- Task objective -
In the records below, find the line with "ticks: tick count" and the line with "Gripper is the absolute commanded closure"; return exactly those lines and every line between them.

- Entries shown -
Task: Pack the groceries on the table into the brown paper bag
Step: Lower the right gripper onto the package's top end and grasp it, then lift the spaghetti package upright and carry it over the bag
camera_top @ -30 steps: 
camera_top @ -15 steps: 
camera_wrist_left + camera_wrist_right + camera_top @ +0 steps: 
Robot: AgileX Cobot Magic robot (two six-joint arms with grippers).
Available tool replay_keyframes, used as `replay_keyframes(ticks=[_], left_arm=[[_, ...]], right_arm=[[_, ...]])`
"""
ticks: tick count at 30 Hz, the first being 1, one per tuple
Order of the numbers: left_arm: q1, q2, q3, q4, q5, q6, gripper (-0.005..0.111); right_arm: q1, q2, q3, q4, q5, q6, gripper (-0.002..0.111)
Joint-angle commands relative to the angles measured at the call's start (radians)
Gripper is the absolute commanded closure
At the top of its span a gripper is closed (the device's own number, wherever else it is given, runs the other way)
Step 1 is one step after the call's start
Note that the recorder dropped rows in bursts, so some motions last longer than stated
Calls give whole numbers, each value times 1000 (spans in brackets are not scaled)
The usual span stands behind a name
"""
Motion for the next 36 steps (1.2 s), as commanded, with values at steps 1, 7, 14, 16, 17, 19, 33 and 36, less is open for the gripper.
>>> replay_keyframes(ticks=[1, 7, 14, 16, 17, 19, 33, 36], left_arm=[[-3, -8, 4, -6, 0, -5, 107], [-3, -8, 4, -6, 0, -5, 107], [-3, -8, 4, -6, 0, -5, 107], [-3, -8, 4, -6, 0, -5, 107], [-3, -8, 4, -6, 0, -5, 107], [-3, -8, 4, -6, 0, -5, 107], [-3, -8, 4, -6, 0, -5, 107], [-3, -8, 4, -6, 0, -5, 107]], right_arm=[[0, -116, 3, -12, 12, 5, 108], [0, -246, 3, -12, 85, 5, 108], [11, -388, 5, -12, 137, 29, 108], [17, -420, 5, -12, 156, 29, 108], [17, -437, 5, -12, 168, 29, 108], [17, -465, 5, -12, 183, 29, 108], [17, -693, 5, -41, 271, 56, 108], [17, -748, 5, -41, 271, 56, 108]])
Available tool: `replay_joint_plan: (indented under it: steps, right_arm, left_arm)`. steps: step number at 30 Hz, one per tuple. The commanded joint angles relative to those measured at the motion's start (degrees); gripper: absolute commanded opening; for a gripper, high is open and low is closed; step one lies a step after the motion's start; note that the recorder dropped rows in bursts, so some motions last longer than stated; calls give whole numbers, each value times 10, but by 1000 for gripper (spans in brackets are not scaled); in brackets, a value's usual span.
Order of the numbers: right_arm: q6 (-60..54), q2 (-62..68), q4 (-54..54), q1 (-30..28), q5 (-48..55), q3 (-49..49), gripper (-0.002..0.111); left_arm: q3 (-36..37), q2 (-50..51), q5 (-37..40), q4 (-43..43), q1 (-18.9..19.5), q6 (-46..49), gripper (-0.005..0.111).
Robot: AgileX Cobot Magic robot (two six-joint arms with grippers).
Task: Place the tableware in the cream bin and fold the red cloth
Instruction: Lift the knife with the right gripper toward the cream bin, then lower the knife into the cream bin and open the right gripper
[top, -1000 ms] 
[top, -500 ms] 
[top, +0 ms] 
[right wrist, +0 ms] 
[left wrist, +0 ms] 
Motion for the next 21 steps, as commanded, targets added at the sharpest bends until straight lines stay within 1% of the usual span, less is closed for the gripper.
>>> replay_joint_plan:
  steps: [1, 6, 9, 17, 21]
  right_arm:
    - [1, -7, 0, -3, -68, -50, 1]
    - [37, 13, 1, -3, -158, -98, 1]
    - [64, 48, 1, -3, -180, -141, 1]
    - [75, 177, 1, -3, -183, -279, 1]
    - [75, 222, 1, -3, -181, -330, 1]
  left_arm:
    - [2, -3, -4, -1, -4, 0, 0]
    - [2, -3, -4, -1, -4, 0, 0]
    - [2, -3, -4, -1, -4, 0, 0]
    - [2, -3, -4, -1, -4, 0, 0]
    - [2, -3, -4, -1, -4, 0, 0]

- Reply to the exercise -
ticks: tick count at 30 Hz, the first being 1, one per tuple
Order of the numbers: left_arm: q1, q2, q3, q4, q5, q6, gripper (-0.005..0.111); right_arm: q1, q2, q3, q4, q5, q6, gripper (-0.002..0.111)
Joint-angle commands relative to the angles measured at the call's start (radians)
Gripper is the absolute commanded closure

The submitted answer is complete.